WHAT YOU HAVE TO DO —
Within the listing below, please copy exactly the lines between the line holding "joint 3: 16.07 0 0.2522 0" and the line holding "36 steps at", inclusive.

========================================================================

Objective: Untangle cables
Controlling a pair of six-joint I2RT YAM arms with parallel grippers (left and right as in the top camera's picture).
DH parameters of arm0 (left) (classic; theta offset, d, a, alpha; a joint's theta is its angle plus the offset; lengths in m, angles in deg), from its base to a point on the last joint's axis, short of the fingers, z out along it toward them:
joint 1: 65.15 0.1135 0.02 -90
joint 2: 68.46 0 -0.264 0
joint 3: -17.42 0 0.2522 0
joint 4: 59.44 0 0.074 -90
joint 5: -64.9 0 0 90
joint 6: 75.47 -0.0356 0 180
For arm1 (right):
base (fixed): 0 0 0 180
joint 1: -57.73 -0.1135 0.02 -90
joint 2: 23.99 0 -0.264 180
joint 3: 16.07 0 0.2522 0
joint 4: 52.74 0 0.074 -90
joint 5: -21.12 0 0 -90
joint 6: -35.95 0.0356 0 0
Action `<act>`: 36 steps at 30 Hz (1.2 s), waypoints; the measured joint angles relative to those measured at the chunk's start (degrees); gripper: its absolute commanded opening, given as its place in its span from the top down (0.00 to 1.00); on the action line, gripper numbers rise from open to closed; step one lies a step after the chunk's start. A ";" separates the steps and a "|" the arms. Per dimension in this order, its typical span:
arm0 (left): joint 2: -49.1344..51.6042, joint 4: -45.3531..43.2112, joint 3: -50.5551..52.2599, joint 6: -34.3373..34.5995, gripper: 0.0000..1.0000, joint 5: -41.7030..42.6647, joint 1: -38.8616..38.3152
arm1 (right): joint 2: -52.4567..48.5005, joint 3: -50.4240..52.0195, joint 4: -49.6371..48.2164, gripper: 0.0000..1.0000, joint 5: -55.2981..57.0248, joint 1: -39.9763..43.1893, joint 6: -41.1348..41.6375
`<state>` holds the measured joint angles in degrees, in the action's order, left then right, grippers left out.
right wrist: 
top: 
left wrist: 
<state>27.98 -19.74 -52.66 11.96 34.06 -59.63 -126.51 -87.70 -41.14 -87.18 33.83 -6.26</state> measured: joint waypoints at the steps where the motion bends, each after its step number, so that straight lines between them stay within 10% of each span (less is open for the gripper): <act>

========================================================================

TASK ANSWER —
joint 3: 16.07 0 0.2522 0
joint 4: 52.74 0 0.074 -90
joint 5: -21.12 0 0 -90
joint 6: -35.95 0.0356 0 0
Action `<act>`: 36 steps at 30 Hz (1.2 s), waypoints; the measured joint angles relative to those measured at the chunk's start (degrees); gripper: its absolute commanded opening, given as its place in its span from the top down (0.00 to 1.00); on the action line, gripper numbers rise from open to closed; step one lies a step after the chunk's start. A ";" separates the steps and a "|" the arms. Per dimension in this order, its typical span:

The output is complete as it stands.